Ушли они, одиннадцать проклятых. И никто их не сажал в подземный зиндан, чтобы там раскаивались в грехах небесных.

Воззвать бы сейчас к новому Искупителю, Маркусу, помощи у него попросить!

Только не услышит. Мал еще новый Искупитель. Нет у него таких сил, чтобы прийти в Урбис, отворить все двери и вывести меня на свет…

Я даже вздохнул, картину эту представив. И тут же сам себя устыдился. Когда такое бывало, чтобы я, Ильмар Скользкий, лучший вор Державы, на чужую помощь надеялся? Пусть даже на помощь божественную? Сестру попросить, чтобы вразумила, Искупителю о милости взмолиться – это да, без этого никак. Но чтобы на подлинное чудо надеяться – не было такого! Это значит уподобиться святому миссионеру из притчи, который при потопе Искупителю молился, а плот вязать не стал, к проходящему кораблю не поплыл, так и утоп тихонько, в молитве искренней, чтобы потом от Искупителя укоризну услышать: «Разве не дал я тебе бревен и веревок? Разве не послал к тебе крепкий корабль?»

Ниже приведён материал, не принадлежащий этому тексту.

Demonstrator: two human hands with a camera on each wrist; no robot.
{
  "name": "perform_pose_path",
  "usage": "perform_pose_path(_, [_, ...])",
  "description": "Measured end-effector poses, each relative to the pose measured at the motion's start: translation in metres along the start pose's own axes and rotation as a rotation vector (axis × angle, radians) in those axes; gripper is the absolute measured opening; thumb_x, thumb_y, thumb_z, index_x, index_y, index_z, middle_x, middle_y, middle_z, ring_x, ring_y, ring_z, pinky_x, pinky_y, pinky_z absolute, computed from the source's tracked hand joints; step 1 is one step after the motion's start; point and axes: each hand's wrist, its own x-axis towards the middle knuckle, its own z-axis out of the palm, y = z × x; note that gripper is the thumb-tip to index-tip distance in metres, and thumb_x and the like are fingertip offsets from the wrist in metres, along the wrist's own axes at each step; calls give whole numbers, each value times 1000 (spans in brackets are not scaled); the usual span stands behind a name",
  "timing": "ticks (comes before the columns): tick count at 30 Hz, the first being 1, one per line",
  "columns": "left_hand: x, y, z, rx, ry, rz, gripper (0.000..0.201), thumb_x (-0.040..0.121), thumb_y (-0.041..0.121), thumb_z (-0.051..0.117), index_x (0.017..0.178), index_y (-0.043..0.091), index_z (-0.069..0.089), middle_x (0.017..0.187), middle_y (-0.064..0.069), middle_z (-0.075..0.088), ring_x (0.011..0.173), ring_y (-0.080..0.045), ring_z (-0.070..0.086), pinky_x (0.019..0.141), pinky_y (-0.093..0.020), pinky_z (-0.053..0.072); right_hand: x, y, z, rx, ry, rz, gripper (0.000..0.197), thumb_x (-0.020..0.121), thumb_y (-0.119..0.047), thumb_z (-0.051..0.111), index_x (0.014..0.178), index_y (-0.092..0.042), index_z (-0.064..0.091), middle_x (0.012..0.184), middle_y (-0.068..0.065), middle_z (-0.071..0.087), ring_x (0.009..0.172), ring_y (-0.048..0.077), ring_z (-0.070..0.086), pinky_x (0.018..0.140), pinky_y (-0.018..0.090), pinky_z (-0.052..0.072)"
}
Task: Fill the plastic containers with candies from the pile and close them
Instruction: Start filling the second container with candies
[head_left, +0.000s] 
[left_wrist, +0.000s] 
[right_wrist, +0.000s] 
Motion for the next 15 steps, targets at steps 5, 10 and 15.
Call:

Чудо – оно лишь к тому приходит, кто его увидеть сумеет.

А не увижу – буду грехи небесные во тьме и холоде замаливать…

Интересно, что же имел в виду Пасынок Божий, о грехах небесных мне говоря? То, что убил я святого брата, меня убить пытавшегося, по дороге из Амстердама в Рим? Или тех святых братьев, что покалечил я в жестокой схватке в Неаполе? Может, и убил кого… не докладывали.

Странно это.

Юлий, Преемник Искупителя на земле, вроде как искренне говорил. Без злобы. Не мог он не понимать, на какие муки меня обрекает. За что же отправил в подземную камеру гнить заживо?